ISTAT/ Un cittadino su dieci rinuncia a curarsi. Di più al Sud

Troppe differenze regionali nella sanita’: complessivamente arriva a 9,5% la quota di persone costrette a rinunciare ad una prestazione sanitaria, percentuale che scende al 6,2% nel Nord-ovest e sale al 13,2% nel Mezzogiorno.
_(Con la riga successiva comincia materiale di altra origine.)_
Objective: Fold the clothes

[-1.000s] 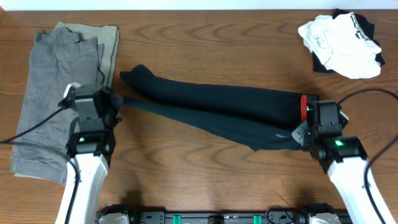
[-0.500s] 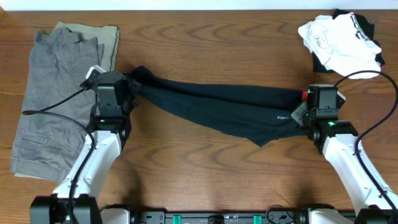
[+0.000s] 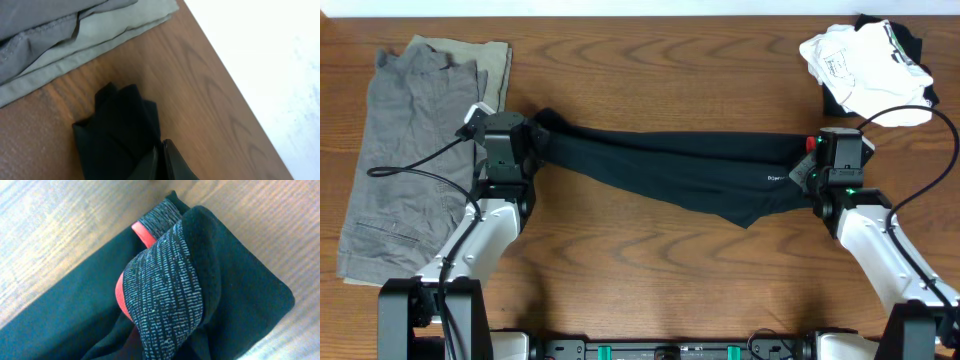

È quanto si afferma nel rapporto annuale Istat per il 2015. «Il grado di soddisfazione espresso dai cittadini per il Ssn, soprattutto per quanto riguarda l’accessibilità ai servizi, è più basso fra i residenti del Mezzogiorno, ad eccezione di alcune realtà della Puglia e della Sardegna, a conferma di una variabilità intra-regionale già evidenziata in precedenza». Questi squilibri, secondo l’Istat, possono essere alla base del deficit finanziario delle Regioni e della difficoltà delle stesse a garantire i livelli essenziali di assistenza, previsti dal titolo V della Costituzione e dal decreto legislativo sul federalismo fiscale. Un’altra componente dell’equità è l’accessibilità alle cure, valutata con la quota di persone che hanno rinunciato a una prestazione di cui aveva bisogno, un aspetto particolarmente critico nel Mezzogiorno ma anche in alcune aree del Centro-nord.